Someone on your team gets a suspicious email. They are not sure if it is real. They click the link "just to check." Within seconds, they have handed their Microsoft 365 login to a criminal. That scenario plays out in small offices every week, and the outcome almost always depends on what happened in the first five minutes after the click.
When an employee spots or clicks a suspicious email, the right response in the first five minutes — stop, don't delete, disconnect if you clicked, and call your IT provider — limits the damage. Forwarding the email, deleting it, or staying quiet are the mistakes that turn a close call into a reportable breach. A one-page written plan eliminates guesswork when people are already rattled.
Two situations, two checklists
Most people either catch the email before clicking or realize something went wrong after. The steps are different depending on where you are.

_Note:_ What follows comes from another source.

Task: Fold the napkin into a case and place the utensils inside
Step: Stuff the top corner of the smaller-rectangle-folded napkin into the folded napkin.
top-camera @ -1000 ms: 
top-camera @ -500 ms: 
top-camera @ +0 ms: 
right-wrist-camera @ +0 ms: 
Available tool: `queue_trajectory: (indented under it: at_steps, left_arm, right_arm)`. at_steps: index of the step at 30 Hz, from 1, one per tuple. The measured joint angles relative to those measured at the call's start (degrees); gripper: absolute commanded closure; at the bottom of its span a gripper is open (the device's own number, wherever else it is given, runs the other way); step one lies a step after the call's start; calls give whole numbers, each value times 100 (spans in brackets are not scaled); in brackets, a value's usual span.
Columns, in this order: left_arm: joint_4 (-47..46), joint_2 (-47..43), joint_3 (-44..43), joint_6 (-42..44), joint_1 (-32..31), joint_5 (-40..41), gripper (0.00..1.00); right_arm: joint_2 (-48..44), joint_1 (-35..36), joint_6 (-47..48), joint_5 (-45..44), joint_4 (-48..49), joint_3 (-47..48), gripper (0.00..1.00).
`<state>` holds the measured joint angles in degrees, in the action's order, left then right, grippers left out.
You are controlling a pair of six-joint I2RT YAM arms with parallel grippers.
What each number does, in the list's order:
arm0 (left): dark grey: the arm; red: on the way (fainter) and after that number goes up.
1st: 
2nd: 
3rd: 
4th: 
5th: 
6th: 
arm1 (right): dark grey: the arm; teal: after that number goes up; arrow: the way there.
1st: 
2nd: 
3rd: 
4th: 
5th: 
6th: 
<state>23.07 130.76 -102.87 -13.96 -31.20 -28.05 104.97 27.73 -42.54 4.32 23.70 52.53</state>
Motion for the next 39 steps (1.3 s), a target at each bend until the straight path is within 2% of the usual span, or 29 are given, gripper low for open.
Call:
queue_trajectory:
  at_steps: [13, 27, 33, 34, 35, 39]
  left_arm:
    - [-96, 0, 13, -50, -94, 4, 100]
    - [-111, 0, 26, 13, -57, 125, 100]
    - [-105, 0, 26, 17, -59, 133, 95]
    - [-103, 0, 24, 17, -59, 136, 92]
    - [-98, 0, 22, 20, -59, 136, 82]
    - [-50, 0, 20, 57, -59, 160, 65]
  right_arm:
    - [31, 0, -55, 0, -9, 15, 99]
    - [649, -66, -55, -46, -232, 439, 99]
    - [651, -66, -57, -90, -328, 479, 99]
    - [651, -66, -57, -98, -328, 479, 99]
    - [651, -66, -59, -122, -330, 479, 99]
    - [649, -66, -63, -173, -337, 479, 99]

You spotted it — you have not clicked anything
- Do not click any link, button, or image inside the email — including the "Unsubscribe" link at the bottom.
- Do not reply to the sender, even to say you know it is a scam.
- Do not forward it to coworkers to warn them. Alert people verbally or by a separate message that does not include the email.
- Use the Report button in Outlook if you see it. Microsoft 365 Business Premium includes Defender for Office 365 Plan 1 — the same email threat protection used by large enterprises — which adds a Report phishing option directly in the Outlook ribbon and in Outlook on the web. It sends the email to Microsoft for analysis and removes it from your inbox without additional steps on your part.
- If the Report button is not visible, leave the email in your inbox untouched and contact your IT provider before doing anything else.
You clicked a link or opened an attachment
- Stop immediately. Close the browser tab or the document that opened.
- Do not enter any credentials on a page that opened — no username, no password, no personal information.
- If you already entered credentials, do not change your password on the same device. Use a different device. The machine you are on may already be compromised.
- Disconnect from Wi-Fi or unplug your ethernet cable if you can do so without disrupting other people or systems.
- Call your IT provider right now. Not email — call. Every minute between the click and the call matters.
What do you say when you call your IT provider?
You do not need technical language. A dedicated team that knows your environment will take it from there. Just be ready to say:
- "I think I clicked a phishing email."
- "It happened around [time] on my [laptop / desktop / phone]."
- "Here is what I clicked and, if anything, what I typed."
That is enough to start a proper response. Do not try to diagnose the situation yourself before calling.
What should you not do?
These are the four mistakes that consistently make phishing incidents worse:
- Do not delete the email. It is evidence. Your IT provider needs the headers, sender information, and embedded links to assess the scope of the threat.
- Do not run a quick antivirus scan and assume you are clear. A clean result does not mean nothing happened, and some scans can overwrite data needed for a proper investigation.
- Do not stay quiet because you feel embarrassed. Everyone clicks something eventually. A five-minute call now prevents a much longer conversation with clients or a regulator later.
- Do not assume it was harmless because nothing obvious happened. Some attacks are designed to wait days before activating.